The former of these two implications led to immediate attacks on Robbins' definition condemning it as being far too wide, i.e., as bringing within the scope of economics phenomena in regard to which the economist has no professional competence and to which economists have historically paid no attention whatsoever. Some writers have tended to see in this alleged shortcoming an opportunity to indulge their wit in describing the problems—whether literary controversies, games of chess, or even affairs of the heart—with which Professor Robbins, on the basis of his own definition of economics, should, as an economist, be equipped to deal.20

Ultimately these attacks and the consequent pronouncements rejecting the concept of economizing as a criterion for defining the nature of economic phenomena provide yet another instance of the similarities between the conception of economics as a science concerned with economizing and the conception of it as a science concerned with maximization. Writers in the eighties of the last century who had considered the essence of economic behavior to consist in the impulse toward maximization had found themselves vulnerable to the objection that this propensity characterizes all human activities. The fact that economizing, like maximization, is an operation capable of being performed in widely differing situations means that the use of such a concept as a criterion for defining the nature of the economic cuts across many traditional boundaries. But clearly if a definition is to be rejected as too wide, some area must be accepted as the standard of reference. The stress that economists in the past have laid on the phenomena of the market as the area to which their researches applied makes suspect a definition that sees an essential economic unity existing in activities ranging far beyond this area.

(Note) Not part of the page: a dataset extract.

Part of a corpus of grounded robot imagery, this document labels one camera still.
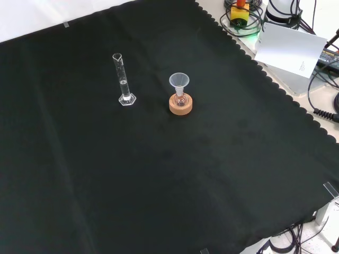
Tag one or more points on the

Nevertheless, there is an important sense in which the definition of the economic in terms of economizing is less suspect in this regard than that couched in terms of maximization had been. The latter had been used in the form of the so-called economic principle, which was seen as essentially a principle of explanation. Market phenomena were explained on the hypothesis of the existence of such an economic principle. The concept of a form of behavior characterized by maximization was found to yield the results required to understand the real economic world. From this point of view, the definition of economics as the science concerned with the maximization pattern of behavior drew the boundaries of the subject in such a way as to include all phenomena that admitted of explanation on the hypothesis of the existence of such a principle. Any activity that involved maximization was thus prima facie economically relevant. And here the objection was immediately raised that such a criterion embraced all human behavior, including areas in which maximization did not lead to “explanations” such as economists had successfully provided in what was then accepted as the domain of economics.

Robbins' definition of economics in terms of economizing was in a somewhat different case. The concept of economizing was not being used as an explanatory device at all, but only as a means of characterizing certain behavior. The fact that such behavior proved more amenable to economic analysis in regard to market phenomena than in other cases does not necessarily void the use of this definition, since the latter is not predicated on its suitability for this kind of economic analysis. At most, the criticisms aimed at Robbins' definition could cast doubt on its suitability for readily characterizing the day-to-day problems to which economic theory is most frequently applied. Professor Robbins himself has presented the case for his exemption from this type of criticism.21

[[20]]For examples see B. Higgins, What Do Economists Know? (Melbourne, 1951), pp. 2–3; L. M. Fraser, Economic Thought and Language, p. 32; L. Robbins, Nature and Significance, p. 22. See also G. J. Stigler, The Theory of Price (revised ed., 1952), p. 1 n.

[[21]]Nature and Significance, pp. 19 f.